Twenty years ago, interacting with customers was simple. Most companies used print ads, radio or television spots to communicate their marketing efforts with an occasional "snail-mail" campaign tossed in for good measure. Customers typically interacted through in-person visits or telephone calls. The Internet was still new to most consumers, and truly forward-thinking companies had simple websites and used email campaigns as best they could. Those were the days when customers accepted that their shopping was limited to your store's business hours and your on-hand inventory.
Then the Internet exploded, and virtually all customers gained some type of ability to access the web. Many connected from home or work, while others visited Internet cafes or libraries. With the ability to browse the web at any time of the day or night, customers began to demand new ways to research or buy products at their convenience. The world of the online retailer grew, and even retailers with physical locations added online shopping.
Customers were more or less content — for a few years. The next disruptive technology appeared in the form of mobile devices. Suddenly, customers could use their smartphone or tablets to interact with businesses. They were no longer tied to a computer that had to remain in a fixed location. They could shop from anywhere, and they began to favor companies that made the experience painless, no matter what device was used.
In short, modern customers are "always on." They can interact with you in a variety of ways, often using multiple devices along the journey to purchase a single product. They expect a cross-channel experience that is seamless and consistent. They want you to remember their preferences when they switch from a smartphone to a desktop. Briefly stated, they want to be in control of their purchase journey.
Creating the type of experience that customers want can be challenging. However, if you can give them what they want, you stand to reap substantial benefits. Here are four tips to help you delight your customers by leveraging technology wisely.
- You will need to compile a single profile of each customer that encompasses everything you have learned about the customer regardless of the channel. Customers want an integrated experience that flows seamlessly across channels, and you cannot provide this without a consolidated picture of the customer. Granted, this may be one of the most challenging parts of delighting your customers, but businesses that manage it successfully have found that it gives them a strong foundation for establishing a competitive advantage.
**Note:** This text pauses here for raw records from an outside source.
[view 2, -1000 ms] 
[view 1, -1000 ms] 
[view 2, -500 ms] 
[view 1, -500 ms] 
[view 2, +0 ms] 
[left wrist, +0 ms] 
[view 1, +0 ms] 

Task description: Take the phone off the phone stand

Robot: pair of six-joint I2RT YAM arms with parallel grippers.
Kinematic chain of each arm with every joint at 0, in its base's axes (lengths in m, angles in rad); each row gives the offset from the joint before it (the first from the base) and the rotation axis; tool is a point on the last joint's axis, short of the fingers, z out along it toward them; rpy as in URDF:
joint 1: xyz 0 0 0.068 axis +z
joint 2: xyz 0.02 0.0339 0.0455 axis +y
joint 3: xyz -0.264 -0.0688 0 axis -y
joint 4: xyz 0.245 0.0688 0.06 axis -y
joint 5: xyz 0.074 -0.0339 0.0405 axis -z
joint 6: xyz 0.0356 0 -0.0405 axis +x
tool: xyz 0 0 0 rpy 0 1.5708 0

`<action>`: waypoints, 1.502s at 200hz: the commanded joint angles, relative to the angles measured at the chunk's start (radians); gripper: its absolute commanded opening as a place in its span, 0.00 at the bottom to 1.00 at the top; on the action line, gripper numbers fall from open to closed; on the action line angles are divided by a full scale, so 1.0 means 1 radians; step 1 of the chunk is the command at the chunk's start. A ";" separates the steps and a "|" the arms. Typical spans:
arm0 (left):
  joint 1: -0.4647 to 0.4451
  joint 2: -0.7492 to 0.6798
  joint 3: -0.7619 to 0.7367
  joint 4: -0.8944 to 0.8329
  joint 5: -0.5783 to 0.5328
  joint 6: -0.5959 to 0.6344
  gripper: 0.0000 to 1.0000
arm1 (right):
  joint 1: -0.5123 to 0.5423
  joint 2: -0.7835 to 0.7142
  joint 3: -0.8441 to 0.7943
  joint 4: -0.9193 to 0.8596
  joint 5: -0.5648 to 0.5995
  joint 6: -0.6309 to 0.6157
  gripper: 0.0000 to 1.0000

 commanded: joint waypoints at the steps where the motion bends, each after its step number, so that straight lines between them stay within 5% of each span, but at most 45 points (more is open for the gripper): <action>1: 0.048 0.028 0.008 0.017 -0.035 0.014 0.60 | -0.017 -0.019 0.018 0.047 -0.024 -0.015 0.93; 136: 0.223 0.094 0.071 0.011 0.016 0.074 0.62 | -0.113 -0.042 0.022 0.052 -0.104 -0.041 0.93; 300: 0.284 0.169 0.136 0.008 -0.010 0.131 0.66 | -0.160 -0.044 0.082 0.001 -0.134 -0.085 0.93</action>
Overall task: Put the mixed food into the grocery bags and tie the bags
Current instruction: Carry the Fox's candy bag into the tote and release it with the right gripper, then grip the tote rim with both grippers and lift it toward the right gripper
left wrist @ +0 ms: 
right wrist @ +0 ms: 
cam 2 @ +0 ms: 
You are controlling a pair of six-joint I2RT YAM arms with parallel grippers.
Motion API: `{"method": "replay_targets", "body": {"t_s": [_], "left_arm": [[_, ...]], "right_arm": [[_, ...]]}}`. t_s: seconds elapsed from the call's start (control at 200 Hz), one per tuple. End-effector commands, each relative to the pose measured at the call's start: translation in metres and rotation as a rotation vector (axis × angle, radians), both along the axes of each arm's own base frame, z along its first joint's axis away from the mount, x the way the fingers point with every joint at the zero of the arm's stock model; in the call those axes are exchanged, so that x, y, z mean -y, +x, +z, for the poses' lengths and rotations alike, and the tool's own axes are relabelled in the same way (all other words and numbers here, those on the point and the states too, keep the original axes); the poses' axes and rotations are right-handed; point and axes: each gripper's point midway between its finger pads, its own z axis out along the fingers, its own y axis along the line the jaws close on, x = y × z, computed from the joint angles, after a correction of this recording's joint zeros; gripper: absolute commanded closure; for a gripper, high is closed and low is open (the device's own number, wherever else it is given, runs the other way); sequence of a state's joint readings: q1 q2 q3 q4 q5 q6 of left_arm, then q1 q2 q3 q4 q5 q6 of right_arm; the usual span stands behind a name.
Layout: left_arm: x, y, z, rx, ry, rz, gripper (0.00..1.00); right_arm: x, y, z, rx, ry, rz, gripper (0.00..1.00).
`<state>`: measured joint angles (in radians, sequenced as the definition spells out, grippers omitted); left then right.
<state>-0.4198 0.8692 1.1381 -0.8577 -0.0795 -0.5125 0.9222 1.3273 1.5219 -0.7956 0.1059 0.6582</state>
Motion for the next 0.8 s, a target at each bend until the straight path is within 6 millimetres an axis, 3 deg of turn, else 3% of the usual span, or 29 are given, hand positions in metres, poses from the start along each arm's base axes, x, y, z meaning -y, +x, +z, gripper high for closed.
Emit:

- Your data strategy should involve the entire company. The first step is to identify everyone in your company who has responsibility for any system that touches or generates customer-level information. Next, make sure that all of these people are aligned around the company's goals for building a strong data foundation. Interdepartmental communication and cooperation will be essential. All stakeholders need to share what they know about customers with every other stakeholder.
- You should never launch a strategy without careful prior planning. Start by analyzing your current data environment. Do you have siloes of data that only selected users can access? Are you incorporating third-party data, and if so, is it "clean"? Once you know what you have, you can begin to plot your data needs. Decide what specific goals you want to achieve, such as improving personalization, identifying target customers or enhancing customer retention.
- Plan to adjust your strategy as needed. Focus on KPIs that are data-driven, rather than basing decisions on guesswork or individual campaigns. For example, look at indicators such as the volume of information your company has on customers and how much your knowledge has increased. Monitor your approaches to data collection. You may have to tailor your approach to suit the source, such as having different strategies for collecting data from social media sites and mobile apps. Periodically assess how well your technology matches your needs as innovations can sometimes provide you with more data or better data.
When your customers are "always on," you must be also. You will be judged on each interaction, so you want to make sure that you always put your "best foot forward." It may present some challenges, but providing your customers with the engaging experience they want can offer you new opportunities for increasing revenue through a competitive advantage.